PDA

View Full Version : As properly view ascii files?



Flako000
06-Sep-2013, 22:16
Hello,
I'm migrating a cobol source files of a SCO Unix SLES11. These files have double line boxes (ascii code 200 to 206, as http://www.elcodigoascii.com.ar/), the source files seem to be encoded with ISO-8859.

I need to insert these codes/symbols and display correctly.
I tried with vim and options 'setglobal fenc', 'set fileencodings' and export TERM=ansi, but I'm doing water properly set.

Since vim with ': e + + enc = CP437' looks fine, but I can not insert with Contol+V, it seems that the character map is still non-ascc, as if the type utf8 (I see from ': digraphs')

That's what I should set? vim or the vaiable TERM?

thanks
(use translate.google.com :( )

jmozdzen
09-Sep-2013, 12:01
Hi flako000,

code pages can be a ***** :)

> These files have double line boxes (ascii code 200 to 206, as http://www.elcodigoascii.com.ar/)

Formally these are *not* ASCII characters, which covers only 0 to 127... (http://en.wikipedia.org/wiki/Ascii). Your description sounds more like CP437.

> ISO-8859

*which* ISO 8859? There are quite a number of them

> That's what I should set? vim or the vaiable TERM?

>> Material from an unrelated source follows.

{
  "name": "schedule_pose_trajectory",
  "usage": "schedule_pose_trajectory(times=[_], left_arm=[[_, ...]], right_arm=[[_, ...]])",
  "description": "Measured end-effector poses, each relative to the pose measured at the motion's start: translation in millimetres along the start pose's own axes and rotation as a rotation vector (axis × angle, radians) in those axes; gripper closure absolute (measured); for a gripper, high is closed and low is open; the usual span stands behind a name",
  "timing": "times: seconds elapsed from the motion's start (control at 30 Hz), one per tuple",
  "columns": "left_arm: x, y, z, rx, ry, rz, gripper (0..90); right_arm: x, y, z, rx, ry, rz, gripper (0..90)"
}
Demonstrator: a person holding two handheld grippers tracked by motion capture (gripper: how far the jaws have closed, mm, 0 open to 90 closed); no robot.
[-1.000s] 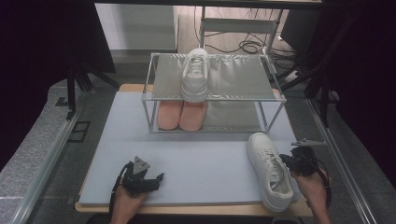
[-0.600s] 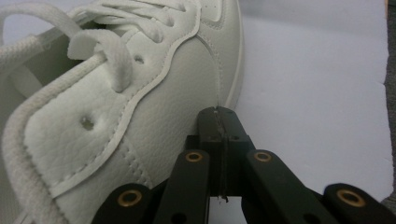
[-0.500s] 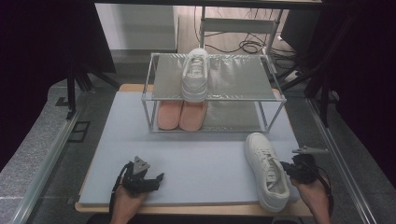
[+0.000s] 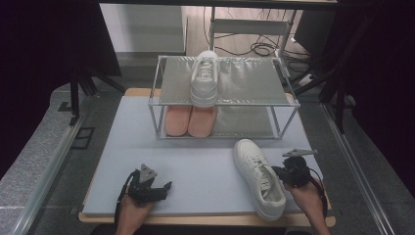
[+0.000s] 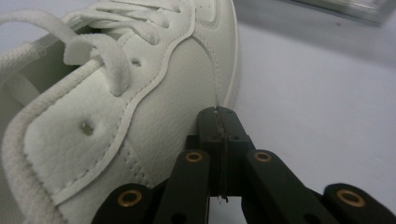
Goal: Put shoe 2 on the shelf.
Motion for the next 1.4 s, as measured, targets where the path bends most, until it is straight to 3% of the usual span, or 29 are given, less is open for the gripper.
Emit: schedule_pose_trajectory(times=[0.87,1.07,1.4], left_arm=[[-0.1,0.0,0.1,0.000,-0.002,0.000,20.1],[-0.1,0.0,0.1,0.000,-0.002,0.000,20.1],[-0.2,0.2,0.1,0.000,-0.002,0.003,20.1]], right_arm=[[-35.9,92.9,55.4,-0.226,0.038,-0.131,89.9],[-41.4,96.3,53.2,-0.233,0.029,-0.145,89.3],[-43.1,84.1,15.6,-0.202,-0.010,-0.168,82.7]])
Point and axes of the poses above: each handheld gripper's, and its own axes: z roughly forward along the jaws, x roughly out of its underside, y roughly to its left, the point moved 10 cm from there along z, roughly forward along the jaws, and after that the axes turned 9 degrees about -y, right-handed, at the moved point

While you could change your system from using UTF-8 to i.e. some ISO 8859 codepage, I'd wouldn't suggest to do that. I'd rather find a proper tool that is able to handle the non-system encoding and convert it properly for display.

When I run "vim" on my UTF-8 system to edit a ISO-8859-15 encoded file, it will open the file with all characters displayed properly, and give a "[converted]" message after opening. I then can edit the file as I like and all characters are stored ISO-8859-15 encoded. But of course, there are no "box characters" in ISO 8859-1(5), especially not at code point 200 to 206 (see http://en.wikipedia.org/wiki/Iso_8859-1#Codepage_layout)

> These files have double line boxes (ascii code 200 to 206, as http://www.elcodigoascii.com.ar/), the source files seem to be encoded with ISO-8859

If they contain the "box characters", then they cannot be ISO-8859-*-encoded, they are most probably "CP437"-encoded (http://en.wikipedia.org/wiki/Code_page_437). Unfortunately, Linux seems not to be prepared to handle that CP easily. I found http://forums.opensuse.org/english/get-technical-help-here/64-bit/475296-installing-cp437.html, but didn't actually try to follow those instructions, YMMV...

Regards,
Jens

Flako000
10-Sep-2013, 22:53
Hello jmozdzen
Based on what you indicated I GOT move a little but not everything you need. for now is 'YMMV' :)
I write what I did:

With vim (now that I understand well) is the problem of editing. With the option ':e ++enc=CP437' is displayed correctly and Ctrl + K 'xx' can be inserted (not just the range 200-206)

With gnome-terminal setting 'Hebrew (IBM862).' half working. Corretamente Displays a 'cat source.cob' but the run does not look right.

Probe all charsets of luit, but it seems to work (some are not in SLES)

I share your opinion, not reconfigure the entire linux.
So I'm looking for the sets of variables and their values ​​should be modified to work properly.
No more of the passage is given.